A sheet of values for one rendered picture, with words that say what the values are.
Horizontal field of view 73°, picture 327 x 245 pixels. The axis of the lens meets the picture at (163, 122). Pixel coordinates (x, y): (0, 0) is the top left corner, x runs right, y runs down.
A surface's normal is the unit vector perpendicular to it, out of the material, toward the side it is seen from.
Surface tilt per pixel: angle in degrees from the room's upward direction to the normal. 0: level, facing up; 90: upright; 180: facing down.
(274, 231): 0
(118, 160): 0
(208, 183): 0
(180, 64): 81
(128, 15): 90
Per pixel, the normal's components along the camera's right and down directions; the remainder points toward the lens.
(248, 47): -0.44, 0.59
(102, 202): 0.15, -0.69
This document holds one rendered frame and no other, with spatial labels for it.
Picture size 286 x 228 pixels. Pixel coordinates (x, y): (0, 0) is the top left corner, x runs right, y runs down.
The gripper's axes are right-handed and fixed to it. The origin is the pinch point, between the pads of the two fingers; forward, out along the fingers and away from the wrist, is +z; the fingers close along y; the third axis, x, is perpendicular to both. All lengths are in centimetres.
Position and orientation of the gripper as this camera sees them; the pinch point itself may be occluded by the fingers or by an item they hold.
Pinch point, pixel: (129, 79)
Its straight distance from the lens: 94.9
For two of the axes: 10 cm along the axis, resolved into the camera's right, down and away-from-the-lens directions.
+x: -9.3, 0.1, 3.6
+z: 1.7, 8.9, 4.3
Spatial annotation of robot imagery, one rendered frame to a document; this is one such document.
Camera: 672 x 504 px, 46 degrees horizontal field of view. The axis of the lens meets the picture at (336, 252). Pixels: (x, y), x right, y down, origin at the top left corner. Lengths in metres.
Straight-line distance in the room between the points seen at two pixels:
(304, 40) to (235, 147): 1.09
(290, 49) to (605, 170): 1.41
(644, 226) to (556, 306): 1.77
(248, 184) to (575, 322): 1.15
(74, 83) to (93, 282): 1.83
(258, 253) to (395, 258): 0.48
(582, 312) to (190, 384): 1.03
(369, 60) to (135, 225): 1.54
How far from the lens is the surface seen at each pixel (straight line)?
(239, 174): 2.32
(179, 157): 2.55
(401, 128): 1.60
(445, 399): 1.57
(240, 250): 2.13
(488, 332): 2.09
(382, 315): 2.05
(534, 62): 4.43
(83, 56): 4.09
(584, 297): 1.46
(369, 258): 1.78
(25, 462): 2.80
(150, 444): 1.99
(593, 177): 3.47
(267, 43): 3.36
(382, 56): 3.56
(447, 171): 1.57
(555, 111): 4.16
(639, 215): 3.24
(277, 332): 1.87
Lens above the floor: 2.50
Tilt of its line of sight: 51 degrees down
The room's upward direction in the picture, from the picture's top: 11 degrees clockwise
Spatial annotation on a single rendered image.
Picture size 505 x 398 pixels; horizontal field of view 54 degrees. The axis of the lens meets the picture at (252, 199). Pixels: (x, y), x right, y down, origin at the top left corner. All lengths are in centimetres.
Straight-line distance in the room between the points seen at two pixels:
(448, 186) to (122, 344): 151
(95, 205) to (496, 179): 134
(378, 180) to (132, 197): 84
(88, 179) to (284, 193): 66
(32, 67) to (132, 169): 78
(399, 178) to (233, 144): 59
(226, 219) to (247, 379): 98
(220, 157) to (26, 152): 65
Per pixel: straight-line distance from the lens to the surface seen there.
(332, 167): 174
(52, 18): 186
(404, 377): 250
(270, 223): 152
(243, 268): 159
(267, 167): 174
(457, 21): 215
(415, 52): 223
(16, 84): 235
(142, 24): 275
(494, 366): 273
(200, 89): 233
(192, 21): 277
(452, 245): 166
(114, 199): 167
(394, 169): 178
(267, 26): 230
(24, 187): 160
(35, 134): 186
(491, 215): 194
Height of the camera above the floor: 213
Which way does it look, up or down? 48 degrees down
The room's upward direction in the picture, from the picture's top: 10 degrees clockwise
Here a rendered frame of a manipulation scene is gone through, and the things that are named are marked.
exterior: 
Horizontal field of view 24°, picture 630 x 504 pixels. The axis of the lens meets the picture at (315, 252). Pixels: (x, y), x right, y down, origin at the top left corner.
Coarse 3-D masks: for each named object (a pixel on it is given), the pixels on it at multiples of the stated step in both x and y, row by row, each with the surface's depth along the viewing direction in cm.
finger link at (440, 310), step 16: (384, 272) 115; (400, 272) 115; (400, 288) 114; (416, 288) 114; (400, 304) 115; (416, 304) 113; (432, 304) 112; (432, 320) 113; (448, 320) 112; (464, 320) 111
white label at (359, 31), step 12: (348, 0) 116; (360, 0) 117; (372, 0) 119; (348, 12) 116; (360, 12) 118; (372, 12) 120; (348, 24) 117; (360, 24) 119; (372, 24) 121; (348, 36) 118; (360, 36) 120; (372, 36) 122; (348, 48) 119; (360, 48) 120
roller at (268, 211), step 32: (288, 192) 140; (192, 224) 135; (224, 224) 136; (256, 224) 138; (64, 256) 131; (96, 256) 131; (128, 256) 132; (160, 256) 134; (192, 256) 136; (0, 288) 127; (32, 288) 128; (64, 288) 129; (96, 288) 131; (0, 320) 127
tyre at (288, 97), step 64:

▶ [What you are asked to do] All lines in the entries above that hold the word "fingers" need to be copied.

▶ [Output for this exercise]
The gripper's axes are right-handed and fixed to it. The origin is the pinch point, between the pads of the two fingers; forward, out along the fingers and away from the wrist, is +z; the fingers close along y; the third axis, x, is perpendicular to both. All lengths are in centimetres.
Position and orientation of the gripper as this camera sees them; the pinch point itself may be occluded by the fingers or by an item they hold.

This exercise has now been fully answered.